Las acciones se intensificarán en los próximos días, especialmente en zonas donde se ha evidenciado mayor presencia de estos insectos.
Fumigaciones y control en puntos críticos
Dentro de las medidas implementadas se encuentra la fumigación con carro aspersor en vía pública, así como intervenciones con equipos livianos en sectores específicos del municipio.
A esto se suma el tratamiento de sumideros, considerados uno de los principales focos de reproducción del zancudo transmisor de enfermedades como el dengue.

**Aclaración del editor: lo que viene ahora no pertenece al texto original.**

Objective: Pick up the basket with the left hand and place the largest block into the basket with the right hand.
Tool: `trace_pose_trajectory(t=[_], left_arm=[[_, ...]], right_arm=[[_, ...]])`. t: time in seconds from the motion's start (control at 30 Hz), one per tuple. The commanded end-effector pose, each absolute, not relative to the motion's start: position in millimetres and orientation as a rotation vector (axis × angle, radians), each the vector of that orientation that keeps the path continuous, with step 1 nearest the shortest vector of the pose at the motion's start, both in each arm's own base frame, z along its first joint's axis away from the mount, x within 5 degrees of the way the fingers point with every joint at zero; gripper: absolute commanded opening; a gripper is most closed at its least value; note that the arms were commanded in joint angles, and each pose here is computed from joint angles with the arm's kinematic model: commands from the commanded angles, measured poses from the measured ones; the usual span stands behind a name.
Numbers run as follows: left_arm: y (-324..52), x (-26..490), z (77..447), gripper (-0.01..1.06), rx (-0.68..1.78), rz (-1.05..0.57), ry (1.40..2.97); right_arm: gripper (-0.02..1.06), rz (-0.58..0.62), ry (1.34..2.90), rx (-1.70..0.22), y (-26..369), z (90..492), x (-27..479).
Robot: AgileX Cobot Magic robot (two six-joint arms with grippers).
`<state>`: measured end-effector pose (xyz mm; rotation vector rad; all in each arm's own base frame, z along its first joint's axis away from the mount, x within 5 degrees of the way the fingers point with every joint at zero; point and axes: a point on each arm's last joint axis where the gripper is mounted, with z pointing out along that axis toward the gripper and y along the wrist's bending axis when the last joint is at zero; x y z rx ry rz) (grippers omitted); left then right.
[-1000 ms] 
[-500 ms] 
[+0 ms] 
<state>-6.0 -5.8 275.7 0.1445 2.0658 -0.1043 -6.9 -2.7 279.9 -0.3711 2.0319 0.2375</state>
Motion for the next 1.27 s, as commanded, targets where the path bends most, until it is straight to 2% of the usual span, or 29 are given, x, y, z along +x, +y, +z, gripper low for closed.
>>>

Estas labores hacen parte de las acciones periódicas que adelanta la autoridad sanitaria, especialmente en temporadas de lluvias y altas temperaturas, condiciones que favorecen la propagación del insecto.
Sumideros, clave en la estrategia de control
Desde la Secretaría de Salud se destacó que el control químico en sumideros es una de las estrategias más efectivas, ya que permite intervenir directamente los lugares donde se desarrollan las larvas y se concentra el mosquito adulto.
El objetivo es impactar de manera directa los puntos críticos y disminuir la presencia del vector en el entorno urbano.
Llamado a la ciudadanía: prevenir desde casa
Las autoridades insistieron en que el control del zancudo no depende únicamente de las jornadas institucionales, sino también del compromiso de la comunidad.
De acuerdo con estudios realizados, una alta proporción de viviendas presenta criaderos dentro de sus propios espacios, como recipientes con agua acumulada, llantas, floreros o tanques sin protección.
Por ello, se recomienda eliminar estos focos, mantener limpios los patios y permitir el ingreso del insecticida durante las fumigaciones abriendo puertas y ventanas.
Trabajo conjunto para evitar enfermedades
La Secretaría de Salud reiteró que la prevención de enfermedades transmitidas por zancudos requiere un trabajo articulado entre autoridades y ciudadanía.
Las jornadas de control buscan reducir la proliferación del vector, pero su efectividad depende en gran medida de las acciones individuales dentro de cada hogar.